Collection entries
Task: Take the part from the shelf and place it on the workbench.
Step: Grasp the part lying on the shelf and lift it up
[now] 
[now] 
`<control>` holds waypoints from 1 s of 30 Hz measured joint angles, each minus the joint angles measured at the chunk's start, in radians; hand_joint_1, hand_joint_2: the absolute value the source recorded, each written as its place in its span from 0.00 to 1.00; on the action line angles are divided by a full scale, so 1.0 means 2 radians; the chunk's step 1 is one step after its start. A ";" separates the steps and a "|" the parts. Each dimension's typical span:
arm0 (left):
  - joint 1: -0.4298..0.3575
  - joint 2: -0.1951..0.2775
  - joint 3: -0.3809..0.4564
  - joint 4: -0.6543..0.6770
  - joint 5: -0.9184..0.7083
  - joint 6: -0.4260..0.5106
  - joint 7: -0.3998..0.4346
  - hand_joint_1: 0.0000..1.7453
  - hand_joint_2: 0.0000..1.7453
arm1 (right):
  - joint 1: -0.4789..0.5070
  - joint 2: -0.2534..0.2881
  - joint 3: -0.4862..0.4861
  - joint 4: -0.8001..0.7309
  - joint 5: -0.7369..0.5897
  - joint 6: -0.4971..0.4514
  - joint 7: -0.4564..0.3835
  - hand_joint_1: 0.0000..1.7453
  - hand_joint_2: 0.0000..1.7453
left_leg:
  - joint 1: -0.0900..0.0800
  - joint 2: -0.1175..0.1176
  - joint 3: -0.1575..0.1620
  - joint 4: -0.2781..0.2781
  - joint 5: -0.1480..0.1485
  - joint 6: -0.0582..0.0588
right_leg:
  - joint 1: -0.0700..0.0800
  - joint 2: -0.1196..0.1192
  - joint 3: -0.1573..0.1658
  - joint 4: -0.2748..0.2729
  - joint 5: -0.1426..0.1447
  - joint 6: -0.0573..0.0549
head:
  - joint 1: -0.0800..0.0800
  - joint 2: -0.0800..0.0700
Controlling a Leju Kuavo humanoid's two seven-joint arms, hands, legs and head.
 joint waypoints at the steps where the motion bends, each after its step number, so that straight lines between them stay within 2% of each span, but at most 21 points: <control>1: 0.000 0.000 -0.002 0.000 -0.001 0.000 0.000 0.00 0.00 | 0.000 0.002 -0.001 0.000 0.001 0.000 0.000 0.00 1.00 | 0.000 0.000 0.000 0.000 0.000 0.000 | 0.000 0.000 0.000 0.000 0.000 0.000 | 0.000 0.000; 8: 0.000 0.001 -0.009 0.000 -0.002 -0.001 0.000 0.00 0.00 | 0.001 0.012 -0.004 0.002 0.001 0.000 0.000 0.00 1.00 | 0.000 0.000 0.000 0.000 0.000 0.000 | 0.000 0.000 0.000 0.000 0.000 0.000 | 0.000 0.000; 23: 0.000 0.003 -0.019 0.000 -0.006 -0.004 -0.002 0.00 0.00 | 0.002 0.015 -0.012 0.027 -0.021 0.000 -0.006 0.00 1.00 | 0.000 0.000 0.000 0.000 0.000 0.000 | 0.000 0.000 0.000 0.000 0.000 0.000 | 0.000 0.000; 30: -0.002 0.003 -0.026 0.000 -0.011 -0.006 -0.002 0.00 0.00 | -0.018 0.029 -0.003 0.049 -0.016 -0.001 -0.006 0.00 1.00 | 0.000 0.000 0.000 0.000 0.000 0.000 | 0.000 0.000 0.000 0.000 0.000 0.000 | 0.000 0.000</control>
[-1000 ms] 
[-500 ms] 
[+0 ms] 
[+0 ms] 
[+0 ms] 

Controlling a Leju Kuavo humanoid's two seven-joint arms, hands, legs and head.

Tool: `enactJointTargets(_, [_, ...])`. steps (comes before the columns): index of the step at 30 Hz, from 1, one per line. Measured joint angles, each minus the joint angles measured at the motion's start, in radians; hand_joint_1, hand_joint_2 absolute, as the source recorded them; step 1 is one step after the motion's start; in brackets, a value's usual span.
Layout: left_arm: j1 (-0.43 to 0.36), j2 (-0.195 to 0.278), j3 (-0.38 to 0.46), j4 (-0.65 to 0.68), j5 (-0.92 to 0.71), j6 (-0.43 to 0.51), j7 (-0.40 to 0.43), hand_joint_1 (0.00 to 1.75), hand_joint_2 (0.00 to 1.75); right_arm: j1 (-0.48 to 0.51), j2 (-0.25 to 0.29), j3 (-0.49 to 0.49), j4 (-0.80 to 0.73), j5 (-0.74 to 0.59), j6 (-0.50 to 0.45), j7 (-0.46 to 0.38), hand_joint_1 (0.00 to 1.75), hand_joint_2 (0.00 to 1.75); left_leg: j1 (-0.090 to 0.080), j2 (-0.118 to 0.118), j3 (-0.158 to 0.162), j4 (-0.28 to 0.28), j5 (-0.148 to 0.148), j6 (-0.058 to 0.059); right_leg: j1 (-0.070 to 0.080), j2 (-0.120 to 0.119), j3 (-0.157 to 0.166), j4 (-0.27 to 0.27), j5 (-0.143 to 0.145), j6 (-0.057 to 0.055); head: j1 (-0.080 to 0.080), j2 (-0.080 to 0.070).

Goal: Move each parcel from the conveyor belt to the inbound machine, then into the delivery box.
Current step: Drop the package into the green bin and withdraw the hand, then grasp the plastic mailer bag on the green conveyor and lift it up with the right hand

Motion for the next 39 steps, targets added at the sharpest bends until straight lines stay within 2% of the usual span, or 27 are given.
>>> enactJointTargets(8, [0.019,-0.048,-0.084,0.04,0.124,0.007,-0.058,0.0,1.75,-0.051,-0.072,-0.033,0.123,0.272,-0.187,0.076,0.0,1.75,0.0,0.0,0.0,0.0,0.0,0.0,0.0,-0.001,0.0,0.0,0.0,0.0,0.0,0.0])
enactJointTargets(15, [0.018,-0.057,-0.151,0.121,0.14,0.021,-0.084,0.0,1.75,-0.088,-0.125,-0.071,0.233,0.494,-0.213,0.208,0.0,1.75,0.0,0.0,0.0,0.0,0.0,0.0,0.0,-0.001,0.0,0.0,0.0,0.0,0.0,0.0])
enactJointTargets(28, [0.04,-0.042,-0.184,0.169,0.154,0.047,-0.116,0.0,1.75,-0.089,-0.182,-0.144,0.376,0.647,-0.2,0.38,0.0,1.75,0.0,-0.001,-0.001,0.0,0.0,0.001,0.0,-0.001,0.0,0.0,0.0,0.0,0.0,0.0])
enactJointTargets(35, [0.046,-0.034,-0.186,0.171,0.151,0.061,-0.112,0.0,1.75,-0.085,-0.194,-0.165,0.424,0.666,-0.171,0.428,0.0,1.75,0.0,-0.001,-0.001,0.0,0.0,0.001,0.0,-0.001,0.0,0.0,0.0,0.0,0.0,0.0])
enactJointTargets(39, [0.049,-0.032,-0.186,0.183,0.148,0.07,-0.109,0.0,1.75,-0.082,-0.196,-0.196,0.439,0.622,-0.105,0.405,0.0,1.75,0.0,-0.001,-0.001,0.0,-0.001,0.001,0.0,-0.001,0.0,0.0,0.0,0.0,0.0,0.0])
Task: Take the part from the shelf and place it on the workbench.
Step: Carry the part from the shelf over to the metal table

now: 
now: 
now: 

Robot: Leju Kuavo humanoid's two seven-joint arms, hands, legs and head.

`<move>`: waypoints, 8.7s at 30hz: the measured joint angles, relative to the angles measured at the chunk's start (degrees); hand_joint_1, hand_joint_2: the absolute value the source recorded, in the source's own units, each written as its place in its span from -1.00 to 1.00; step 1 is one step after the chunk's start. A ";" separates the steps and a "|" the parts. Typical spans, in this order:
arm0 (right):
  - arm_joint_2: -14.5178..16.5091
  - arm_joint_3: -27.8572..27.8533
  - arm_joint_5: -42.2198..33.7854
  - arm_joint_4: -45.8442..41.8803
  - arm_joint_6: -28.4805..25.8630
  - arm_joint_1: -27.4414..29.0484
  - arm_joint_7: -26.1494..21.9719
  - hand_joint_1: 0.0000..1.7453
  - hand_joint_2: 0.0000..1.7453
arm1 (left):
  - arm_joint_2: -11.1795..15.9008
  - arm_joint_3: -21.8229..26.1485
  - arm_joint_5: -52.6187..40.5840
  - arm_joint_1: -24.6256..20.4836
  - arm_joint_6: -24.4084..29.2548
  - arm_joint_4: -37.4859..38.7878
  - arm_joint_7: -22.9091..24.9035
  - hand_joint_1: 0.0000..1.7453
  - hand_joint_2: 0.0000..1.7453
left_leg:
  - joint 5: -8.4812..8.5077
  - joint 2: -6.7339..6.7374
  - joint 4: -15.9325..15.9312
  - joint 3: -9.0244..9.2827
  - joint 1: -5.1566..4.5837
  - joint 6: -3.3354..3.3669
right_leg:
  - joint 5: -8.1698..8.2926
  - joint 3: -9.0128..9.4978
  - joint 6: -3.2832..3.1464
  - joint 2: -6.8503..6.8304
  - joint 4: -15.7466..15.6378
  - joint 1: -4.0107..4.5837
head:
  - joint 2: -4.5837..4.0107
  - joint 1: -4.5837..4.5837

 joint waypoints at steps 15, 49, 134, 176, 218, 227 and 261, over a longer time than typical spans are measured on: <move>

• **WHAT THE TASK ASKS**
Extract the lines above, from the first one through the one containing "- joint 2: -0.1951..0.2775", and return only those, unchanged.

• **PROBLEM SOLUTION**
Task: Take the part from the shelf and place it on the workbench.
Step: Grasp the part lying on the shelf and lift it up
[now] 
[now] 
`<control>` holds waypoints from 1 s of 30 Hz measured joint angles, each minus the joint angles measured at the chunk's start, in radians; hand_joint_1, hand_joint_2: the absolute value the source recorded, each written as its place in its span from 0.00 to 1.00; on the action line angles are divided by a full scale, so 1.0 means 2 radians; the chunk's step 1 is one step after its start. A ";" separates the steps and a "|" the parts. Each dimension's typical span:
arm0 (left):
  - joint 1: -0.4298..0.3575
  - joint 2: -0.1951..0.2775

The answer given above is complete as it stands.